Erscheinung oder um eine technische handelt. Im letzteren Fall, den ich als gegeben betrachte, ist die Frage nach dem Zweck einer solchen Erscheinung sinnvoll. Ein solcher Zweck könnte darin bestehen, daß ihr ein Übertritt in ein anders gerichtetes Zeitregime folgt; Verdopplung als Startstufe sozusagen. Man könnte annehmen, die Bewohner haben über diese Startstufe den Planeten verlassen, weil eine ökologische oder sogar stellare Katastrophe drohte, und diese Startstufe läuft nun noch einige Jahrhunderte oder Jahrtausende leer, weil der letzte, der sie hätte abstellen können, ebenfalls mit abgeflogen ist. Und man könnte weiter fragen, ob die früheren Intensitätsschwankungen des Beteigeuze nicht periodische Massenstarts waren, wobei die Bewohner die Energie des Fixsterns in einer Weise zu nutzen verstanden, die wir nicht kennen. Dann könnte man annehmen, daß die Starts vor vielen Jahrtausenden begannen, soweit die Überlieferungen unserer Astronomie zurückreichen, und daß vor sechshundert Jahren der letzte Start erfolgte. Das würde auch den Zusammenhang zwischen der synodischen Umlaufzeit des Planeten und der früheren Periode des Beteigeuze erklären.

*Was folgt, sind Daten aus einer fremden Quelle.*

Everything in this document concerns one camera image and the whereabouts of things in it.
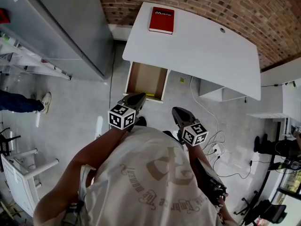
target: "red book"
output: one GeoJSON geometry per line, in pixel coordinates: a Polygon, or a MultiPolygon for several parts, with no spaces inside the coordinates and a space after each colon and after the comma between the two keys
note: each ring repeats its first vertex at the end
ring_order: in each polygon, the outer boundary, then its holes
{"type": "Polygon", "coordinates": [[[152,9],[149,30],[173,34],[174,10],[154,7],[152,9]]]}

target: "jeans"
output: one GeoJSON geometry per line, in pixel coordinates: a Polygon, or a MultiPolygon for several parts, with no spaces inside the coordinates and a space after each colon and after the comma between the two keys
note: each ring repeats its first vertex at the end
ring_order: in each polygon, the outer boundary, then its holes
{"type": "Polygon", "coordinates": [[[44,109],[39,100],[27,99],[22,95],[8,93],[0,90],[0,111],[9,110],[13,112],[34,112],[44,109]]]}

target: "white chair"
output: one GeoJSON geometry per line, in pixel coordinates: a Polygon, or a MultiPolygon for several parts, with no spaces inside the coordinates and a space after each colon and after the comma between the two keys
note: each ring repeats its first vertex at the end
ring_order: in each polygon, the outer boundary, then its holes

Es kann ja sein, daß das alles sehr spekulativ ist, aber vielleicht finden sich Anhaltspunkte, an denen man das eine oder andere klären kann. Schließlich ist es nicht ganz ohne Bedeutung für uns, ob die Katastrophe schon stattgefunden hat, noch bevorsteht oder ob wir uns mitten darin befinden.

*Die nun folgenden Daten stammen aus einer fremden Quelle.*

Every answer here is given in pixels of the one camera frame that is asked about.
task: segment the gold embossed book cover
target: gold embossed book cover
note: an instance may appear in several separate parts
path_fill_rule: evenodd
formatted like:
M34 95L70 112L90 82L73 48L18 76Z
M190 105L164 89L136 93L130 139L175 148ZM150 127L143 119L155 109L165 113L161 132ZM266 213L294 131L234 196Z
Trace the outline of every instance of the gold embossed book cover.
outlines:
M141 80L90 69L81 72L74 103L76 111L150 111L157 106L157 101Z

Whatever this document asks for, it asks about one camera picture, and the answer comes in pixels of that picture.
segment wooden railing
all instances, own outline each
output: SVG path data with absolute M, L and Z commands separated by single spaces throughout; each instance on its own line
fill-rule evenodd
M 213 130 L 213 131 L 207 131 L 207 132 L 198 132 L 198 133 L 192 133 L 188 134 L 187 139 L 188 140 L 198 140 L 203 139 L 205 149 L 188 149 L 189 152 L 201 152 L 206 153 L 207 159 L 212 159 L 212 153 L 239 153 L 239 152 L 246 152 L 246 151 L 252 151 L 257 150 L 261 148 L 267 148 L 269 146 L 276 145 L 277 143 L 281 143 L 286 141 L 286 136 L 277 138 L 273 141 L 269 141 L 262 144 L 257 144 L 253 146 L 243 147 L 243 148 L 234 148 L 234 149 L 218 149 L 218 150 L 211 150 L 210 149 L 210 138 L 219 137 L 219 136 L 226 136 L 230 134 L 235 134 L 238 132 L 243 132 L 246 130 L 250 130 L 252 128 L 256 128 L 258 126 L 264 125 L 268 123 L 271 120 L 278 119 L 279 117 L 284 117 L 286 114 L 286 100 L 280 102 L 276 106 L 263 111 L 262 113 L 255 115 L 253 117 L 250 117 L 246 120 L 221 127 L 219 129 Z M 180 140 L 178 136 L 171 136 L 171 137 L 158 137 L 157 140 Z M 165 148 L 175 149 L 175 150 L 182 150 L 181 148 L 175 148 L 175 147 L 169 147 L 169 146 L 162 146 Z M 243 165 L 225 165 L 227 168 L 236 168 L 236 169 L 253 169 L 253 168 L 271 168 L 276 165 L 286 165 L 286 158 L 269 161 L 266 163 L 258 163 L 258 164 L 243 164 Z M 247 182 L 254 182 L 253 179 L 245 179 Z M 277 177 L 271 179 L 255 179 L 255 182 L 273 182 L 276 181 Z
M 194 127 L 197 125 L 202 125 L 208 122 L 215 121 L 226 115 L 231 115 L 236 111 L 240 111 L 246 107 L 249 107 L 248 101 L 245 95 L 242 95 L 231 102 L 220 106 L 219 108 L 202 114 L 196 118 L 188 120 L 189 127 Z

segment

Ich habe vorhin schon erwähnt, daß sich noch nichts über den Zusammenhang der beiden ineinander projizierten Räume sagen läßt. Beispielsweise nicht, ob ich als Person gespalten bin oder identisch bleibe, ob zum Beispiel die Wahrnehmungen, die ich als Vorderer oder Hinterer mache, sich im selben Kopf widerspiegeln. Dann würde der Abstand von einer Millisekunde unter Umständen zu einer Reizüberlastung führen oder zu noch schlimmeren Erscheinungen. Das muß sich nun an meiner Person als Indikator zeigen, und für diesen Fall bin ich vorbereitet, ich sprach schon davon.

Im Augenblick habe ich das Gefühl eines leichten Schwindels, aber das kann auch von der Aufregung und dem vielen Reden sein. Ich lege hier jedenfalls eine Betäubungsspritze bereit, die mich augenblicklich in Schlaf versenken wird, so daß die doppelte Reizflut unterbrochen wird.

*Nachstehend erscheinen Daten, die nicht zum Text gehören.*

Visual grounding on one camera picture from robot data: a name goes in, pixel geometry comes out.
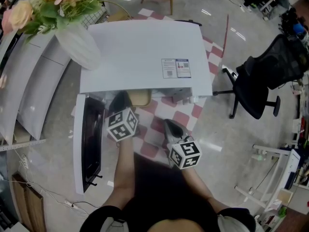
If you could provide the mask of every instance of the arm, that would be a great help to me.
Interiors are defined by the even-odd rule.
[[[213,194],[208,189],[208,187],[205,185],[205,183],[201,180],[201,178],[198,176],[194,168],[183,169],[182,173],[183,173],[184,179],[186,180],[191,190],[194,193],[206,199],[211,204],[211,206],[213,207],[216,213],[219,213],[220,211],[229,208],[228,206],[217,201],[213,197]]]
[[[134,174],[134,152],[132,138],[120,142],[118,162],[114,176],[114,189],[103,204],[116,206],[123,209],[134,197],[135,174]]]

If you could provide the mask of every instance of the wooden panel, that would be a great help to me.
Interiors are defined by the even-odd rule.
[[[43,197],[33,188],[27,187],[27,204],[34,232],[46,232]]]
[[[12,180],[25,182],[25,180],[19,174],[14,174],[12,176]],[[18,210],[19,210],[19,213],[22,219],[21,223],[24,226],[26,226],[30,231],[33,231],[33,227],[30,221],[30,216],[27,210],[27,203],[26,203],[27,185],[23,183],[13,182],[13,188],[14,188]]]

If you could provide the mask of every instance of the open cabinet door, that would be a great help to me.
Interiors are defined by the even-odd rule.
[[[101,170],[104,104],[78,94],[75,107],[73,160],[75,188],[84,194]]]

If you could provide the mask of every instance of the gray floor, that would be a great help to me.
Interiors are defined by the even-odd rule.
[[[125,6],[134,16],[141,8],[169,15],[169,2],[158,0],[113,0]],[[175,0],[174,19],[193,19],[203,24],[203,35],[219,46],[224,44],[226,17],[229,14],[229,29],[223,64],[235,70],[248,56],[258,56],[279,33],[278,19],[265,22],[258,11],[242,11],[238,4],[242,0]],[[204,9],[211,15],[201,12]],[[239,37],[230,28],[243,37]],[[53,98],[46,117],[43,135],[48,140],[43,145],[19,149],[31,161],[31,181],[63,195],[70,201],[85,200],[100,206],[112,191],[108,181],[113,181],[117,160],[117,148],[106,145],[102,152],[103,179],[97,179],[97,187],[90,187],[84,196],[75,193],[73,175],[72,133],[74,118],[70,115],[79,90],[80,67],[71,63],[67,68]],[[231,88],[226,76],[219,74],[213,83],[214,90]],[[213,191],[215,197],[230,206],[247,207],[252,214],[259,209],[251,201],[243,202],[244,196],[234,190],[235,185],[245,189],[256,187],[271,167],[270,159],[256,162],[250,159],[253,144],[277,147],[292,138],[292,119],[295,116],[296,100],[289,84],[270,92],[269,100],[281,97],[281,109],[274,117],[271,108],[266,108],[260,120],[255,120],[239,106],[234,120],[228,118],[234,102],[233,95],[210,97],[193,131],[203,148],[203,157],[196,167],[198,173]],[[18,157],[8,152],[8,168],[13,173],[18,169]],[[75,232],[84,221],[83,215],[57,203],[52,197],[44,196],[45,220],[50,232]],[[64,197],[55,195],[64,202]],[[87,204],[79,204],[88,213],[94,210]]]

Auf jeden Fall bitte ich die Basis, darauf zu achten, welcher Peilstrahl an der Grenze zur Normalzone verlischt, sie sind strukturiert und daher zu unterscheiden. Wenn meine Vorstellung stimmt, daß das Ganze hier Teil einer Starteinrichtung ist, dann müßte eigentlich das vordere Double, also das frühere Original, verschwinden. Wobei ich zugebe, daß das kein hinreichender Beweis wäre, höchstens ein Indiz.

Ich merke aber jetzt doch, daß in meinem Kopf etwas brummt. Wie lange noch? Zwei Minuten. Besser, ich schone mich. Wünscht mir einen guten Schlaf.“

Elber gab sich die Spritze.

Woleg wartete in einer Art kalter Erregung. Endlich trat die Fähre aus der Verdopplungszone heraus. „Ich leite die Landung ein!“ erklärte Woleg für das Protokoll.

Und dann sah er: Der vordere Peilstrahl war zuerst erloschen.